Genova. La riforma del lavoro approvata dal Parlamento decapita l’ultima garanzia dei diritti dei lavoratori, e con essa anche l’ultima parvenza di dignità del lavoro. L’obbligo del reintegro del lavoratore ingiustamente licenziato non ci sarà più.
Nella stragrande maggioranza dei casi, i lavoratori che subiranno un licenziamento giudicato illegittimo non potranno riottenere, come sarebbe giusto, il proprio posto di lavoro. Nonostante il giudizio di illegittimità.
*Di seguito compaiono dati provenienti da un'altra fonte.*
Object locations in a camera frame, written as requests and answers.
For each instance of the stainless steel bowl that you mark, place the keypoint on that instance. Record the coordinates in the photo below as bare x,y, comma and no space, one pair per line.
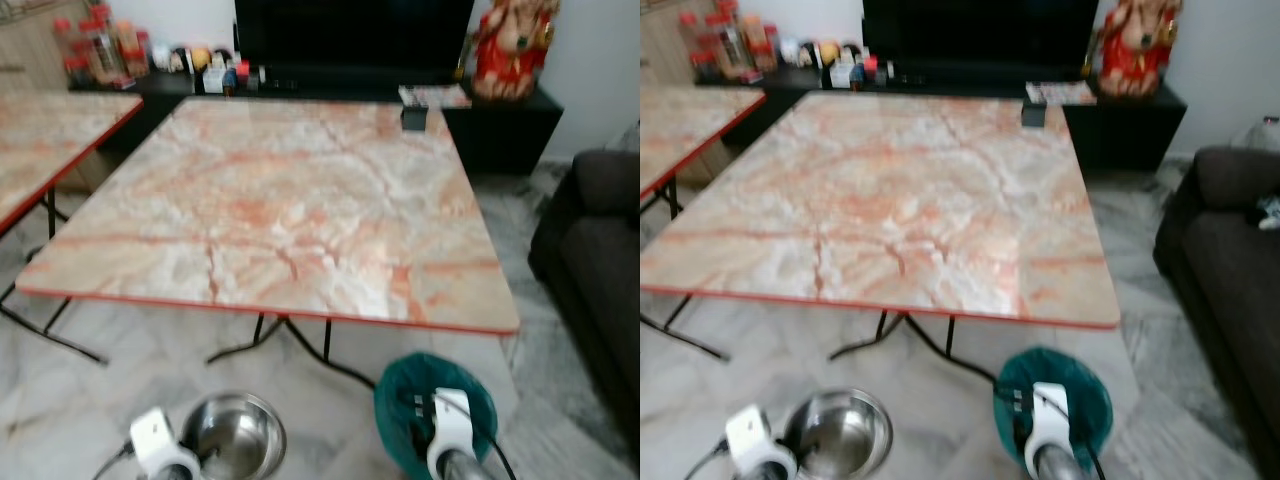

Invece di estendere l’articolo 18 a chi non ne beneficia, lo si toglie a 8 milioni di lavoratori che rappresentano il 65% del totale degli occupati dipendenti, in un paese che già oggi ha un livello di protezione dai licenziamenti inferiore alla media europea.
Contemporaneamente, il “ddl lavoro” non solo non cancella nessuna delle tipologie di lavoro precario, ma addirittura mette sullo stesso livello i co.co.co/co.co.pro e i lavori a tempo indeterminato, con l’abolizione delle causali giustificative. Cioè aumenta la precarietà “in entrata”. A questo, si aggiunge la riduzione drastica della copertura degli ammortizzatori sociali, i cui effetti si combinano in maniera micidiale con la controriforma delle pensioni approvata, nemmeno a dirlo, dal governo Monti.
La precarietà diventerà condizione generale: le lavoratrici e i lavoratori adulti ed anziani espulsi nella crisi dai posti di lavoro dovranno competere con i loro figli per un posto da precari. Il governo Monti, che non ha alcun mandato popolare ed è espressione soltanto della Bce e dell’EuroMerkel, non ha la legittimità per distruggere i diritti del lavoro. Inoltre è gravissimo che si continui a far pagare tasse: tagli alle pensioni, l’Imu sulla prima casa, l’aumento della benzina sono solo alcuni esempi.